ДНК-сенсор для прямой детекции вирусов

В настоящее время стандартным методом детекции вируса служит ПЦР в реальном времени. При этом положительный тест на нуклеиновые кислоты вируса не всегда связан с присутствием в образце инфекционного (способного к заражению) патогена. «Золотой стандарт» для оценки инфекционности вируса — вирусологический анализ бляшкообразования — подразумевает заражение вирусом клеток в культуре. Его выполнение занимает несколько дней. Коллектив ученых из США, Германии и Аргентины предложил новый подход, позволяющий определять концентрацию инфекционного вируса в различных образцах в срок от30 минут до двух часов.

Метод объединяет в себе твердотельную нанопору и ДНК-аптамеры. Аптамеры, специфичные к вирусу, ковалентно пришиваются к полиэтилентерефталатной мембране с одиночным наноканалом. При связывании вируса с аптамером возникает электрический сигнал.

В качестве мишени выбрали человеческий аденовирус (HAdV) — безоболочечный вирус, геном которого представлен двухцепочечной ДНК. Аптамеры отбирали in vitro методом SELEX. Для создания аптамера на HAdV пул из 10¹⁵ различных последовательностей ДНК вначале подвергали отрицательной селекции: добавляли вирус, инактивированный хлором, затем удаляли вирус и все последовательности, связавшиеся с ним. После этого проводили раунд положительной селекции: добавляли инфекционный вирус и выделяли все последовательности, связавшиеся с вирусом. Полученную библиотеку, обогащенную специфичными к вирусу последовательностями, амплифицировали, и цикл повторялся. Спустя несколько циклов с помощью секвенирования ученые выявили последовательность длиной около 40 нуклеотидов — аптамер, предположительно специфичный к активному аденовирусу.

При тестировании метода в качестве контроля использовался анализ бляшкообразования. Для детекции HAdV в концентрации 1 БОЕ/мл было достаточно 30-минутной инкубации образца с нанопорой. Система позволяла количественно определять вирус в концентрации от 6 до 6x10⁴ БОЕ/мл. Кроме того, ученые детектировали от 10 БОЕ/мл HAdV в инактивированной вирусной суспензии с изначальной концентрацией 7x10³ БОЕ/мл.

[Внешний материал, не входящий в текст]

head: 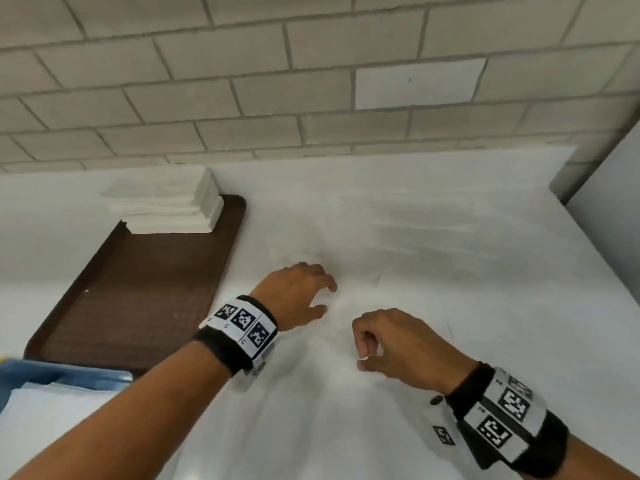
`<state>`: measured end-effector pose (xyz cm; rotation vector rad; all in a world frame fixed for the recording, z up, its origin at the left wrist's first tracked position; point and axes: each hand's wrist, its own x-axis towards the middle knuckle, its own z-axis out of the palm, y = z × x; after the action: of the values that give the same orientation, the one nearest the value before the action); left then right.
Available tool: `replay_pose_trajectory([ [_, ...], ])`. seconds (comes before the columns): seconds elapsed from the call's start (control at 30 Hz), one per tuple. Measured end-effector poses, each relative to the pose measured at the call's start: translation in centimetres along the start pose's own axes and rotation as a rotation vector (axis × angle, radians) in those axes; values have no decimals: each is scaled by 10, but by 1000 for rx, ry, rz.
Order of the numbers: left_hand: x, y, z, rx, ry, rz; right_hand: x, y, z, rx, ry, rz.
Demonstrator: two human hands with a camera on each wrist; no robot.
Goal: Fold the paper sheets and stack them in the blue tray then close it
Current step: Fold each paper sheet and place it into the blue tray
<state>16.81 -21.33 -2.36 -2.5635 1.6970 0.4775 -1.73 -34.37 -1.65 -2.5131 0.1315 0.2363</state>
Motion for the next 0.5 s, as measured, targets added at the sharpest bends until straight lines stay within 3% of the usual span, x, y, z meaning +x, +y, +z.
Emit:
replay_pose_trajectory([
  [0.07, 13, 9, 15, 54, -38, 27, -7, 10, -7, 51, 18, -50],
  [0.33, 26, 21, 21, -7, 72, 13, -21, 26, -56, 29, 183, -171],
  [0.4, 22, 20, 8, -199, 117, -51, -24, 24, -63, 49, 225, -193],
  [0.5, 6, 17, -26, -689, 326, -260, -36, 19, -88, 172, 311, -212],
])
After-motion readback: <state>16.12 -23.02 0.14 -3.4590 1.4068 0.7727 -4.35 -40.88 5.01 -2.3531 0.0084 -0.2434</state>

Система, адаптированная для HAdV, не реагирует на вирусы других типов. В то же время она не различает серотипы вируса: натренированная на HAdV-2, она одинаково успешно детектирует также HAdV-5 и HAdV-40. Важно, что HAdV-40 плохо заражает клетки в культуре, поэтому определение его инфекционности другими методами затруднительно. Вирус можно детектировать в плазме крови и образцах питьевой воды.

На следующем этапе авторы получили аптамеры для детекции коронавируса SARS-CoV-2. Селекцию производили с помощью лентивируса, несущего S-белок SARS-CoV-2. Отрицательную селекцию проводили на том же псевдовирусе, инактивированном ультрафиолетом. В этом случае для детекции требовалась инкубация образца с нанопорой в течение двух часов. Чувствительность метода составила 1х10⁴ копий вирусных геномов на мл. Это значительно более низкий показатель, чем в случае HAdV, однако он сравним с чувствительностью ПЦР-теста.

Метод отбора аптамеров SELEX основан на различиях поверхностей вирусов, поэтому его можно проводить с псевдовирусами. Это снижает требования к уровню биобезопасности лаборатории. Предложенная система позволяет одновременно определять концентрацию и инфекционность вируса. По мнению авторов, в перспективе ее можно будет использовать как для мониторинга окружающей среды, так и для выявления заразных пациентов на ранней стадии инфекции.